As closure and an informal summative assessment, students have the rest of the class to start tonight's homework from our textbook. The assessment is summative as it includes use of linear motion concepts that were learned earlier in the school year. I call it informal because I don't want students to get nervous that it will count as a quiz or test grade. Since my goal is to assess their level of understanding and use of prior knowledge, I will collect and grade the assignment for accuracy at the start of the next class meeting. Not only do I want to give students personalized feedback on this homework assignment, I also want to check the pacing of the course and make sure my students are ready to move on to the next lesson.

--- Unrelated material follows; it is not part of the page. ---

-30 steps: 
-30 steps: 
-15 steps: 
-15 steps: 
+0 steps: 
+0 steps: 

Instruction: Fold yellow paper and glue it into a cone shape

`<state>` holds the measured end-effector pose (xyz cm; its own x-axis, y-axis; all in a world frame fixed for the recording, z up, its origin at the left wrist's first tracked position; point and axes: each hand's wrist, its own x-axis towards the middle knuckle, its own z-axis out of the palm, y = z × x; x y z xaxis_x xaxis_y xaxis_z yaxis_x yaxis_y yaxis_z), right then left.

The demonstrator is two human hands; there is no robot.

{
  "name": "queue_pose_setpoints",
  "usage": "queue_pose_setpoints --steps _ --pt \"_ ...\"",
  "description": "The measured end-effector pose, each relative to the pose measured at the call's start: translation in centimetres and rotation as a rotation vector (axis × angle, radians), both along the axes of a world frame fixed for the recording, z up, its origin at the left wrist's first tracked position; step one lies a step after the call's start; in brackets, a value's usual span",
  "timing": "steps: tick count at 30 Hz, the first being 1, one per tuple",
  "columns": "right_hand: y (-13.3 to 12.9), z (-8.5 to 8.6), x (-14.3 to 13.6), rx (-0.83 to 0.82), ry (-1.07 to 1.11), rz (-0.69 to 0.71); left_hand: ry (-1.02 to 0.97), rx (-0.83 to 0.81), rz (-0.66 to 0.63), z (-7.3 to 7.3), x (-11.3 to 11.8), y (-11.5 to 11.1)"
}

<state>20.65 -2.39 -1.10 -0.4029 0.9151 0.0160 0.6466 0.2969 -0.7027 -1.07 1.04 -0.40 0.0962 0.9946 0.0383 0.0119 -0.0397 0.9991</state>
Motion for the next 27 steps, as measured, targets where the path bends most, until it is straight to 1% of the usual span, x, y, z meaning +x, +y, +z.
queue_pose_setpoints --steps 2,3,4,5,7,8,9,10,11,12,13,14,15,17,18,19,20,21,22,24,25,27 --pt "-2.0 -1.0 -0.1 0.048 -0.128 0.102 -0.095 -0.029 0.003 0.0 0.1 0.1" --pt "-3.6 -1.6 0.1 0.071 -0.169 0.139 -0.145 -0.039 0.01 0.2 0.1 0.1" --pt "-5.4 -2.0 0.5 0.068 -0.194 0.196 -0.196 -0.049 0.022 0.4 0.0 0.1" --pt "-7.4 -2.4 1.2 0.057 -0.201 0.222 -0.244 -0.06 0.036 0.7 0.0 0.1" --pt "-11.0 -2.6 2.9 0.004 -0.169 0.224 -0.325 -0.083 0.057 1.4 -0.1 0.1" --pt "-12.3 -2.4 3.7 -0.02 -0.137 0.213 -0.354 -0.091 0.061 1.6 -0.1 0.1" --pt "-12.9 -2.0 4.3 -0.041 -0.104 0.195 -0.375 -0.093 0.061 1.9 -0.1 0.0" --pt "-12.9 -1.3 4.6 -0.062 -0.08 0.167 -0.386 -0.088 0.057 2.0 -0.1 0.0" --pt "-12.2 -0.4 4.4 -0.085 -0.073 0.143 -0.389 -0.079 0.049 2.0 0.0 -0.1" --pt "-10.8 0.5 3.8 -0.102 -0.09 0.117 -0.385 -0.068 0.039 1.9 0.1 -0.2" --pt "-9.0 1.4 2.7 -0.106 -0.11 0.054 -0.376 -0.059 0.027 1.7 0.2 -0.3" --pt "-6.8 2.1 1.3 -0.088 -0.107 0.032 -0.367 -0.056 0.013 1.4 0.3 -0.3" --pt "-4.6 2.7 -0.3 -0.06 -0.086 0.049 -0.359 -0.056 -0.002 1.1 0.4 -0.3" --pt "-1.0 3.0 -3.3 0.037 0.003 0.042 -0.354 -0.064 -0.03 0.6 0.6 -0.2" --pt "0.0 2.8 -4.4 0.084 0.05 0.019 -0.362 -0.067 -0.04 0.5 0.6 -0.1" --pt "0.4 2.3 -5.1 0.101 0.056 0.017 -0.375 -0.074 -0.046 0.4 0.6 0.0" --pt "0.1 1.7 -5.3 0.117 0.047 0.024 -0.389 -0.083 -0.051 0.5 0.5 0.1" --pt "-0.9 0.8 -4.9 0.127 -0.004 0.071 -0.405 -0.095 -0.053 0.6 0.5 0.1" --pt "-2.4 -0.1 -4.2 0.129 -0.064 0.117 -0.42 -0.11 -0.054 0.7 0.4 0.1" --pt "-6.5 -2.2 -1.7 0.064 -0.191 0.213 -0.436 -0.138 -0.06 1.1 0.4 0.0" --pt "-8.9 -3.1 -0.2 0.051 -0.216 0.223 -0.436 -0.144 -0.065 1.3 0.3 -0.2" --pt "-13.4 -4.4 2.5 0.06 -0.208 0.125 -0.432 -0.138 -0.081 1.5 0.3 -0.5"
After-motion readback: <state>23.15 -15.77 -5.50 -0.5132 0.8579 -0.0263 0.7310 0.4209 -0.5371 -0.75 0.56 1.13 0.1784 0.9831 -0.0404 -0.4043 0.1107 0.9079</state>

Students can move to sit near peers that they'd like to work with on today's homework. This is an assignment that needs to be completed by each student on a separate sheet of paper, although they may use those seated around them as a resource while working in class, as I encourage collaboration. The problems that I choose are specifically asking students to calculate arc length, angular displacement, angular velocity, and angular acceleration. While most of the questions are straight forward since these are brand new concepts for the students, some do require students to convert between revolutions, degrees, and radians.
This is our closure activity for today and it's meant to have students apply their newly learned knowledge from the paired reading activity. I am also trying to take a step towards a flipped classroom. I like students to have me as a resource when they work through problems, and I think it helps them build confidence. In the past I've attempted to do entire class periods of a full flipped classroom, but it's hard to hold the students accountable for digesting the needed material. I find that a combination of work time (that lasts right up until the bell rings) and in-class learning best fits the needs of my students.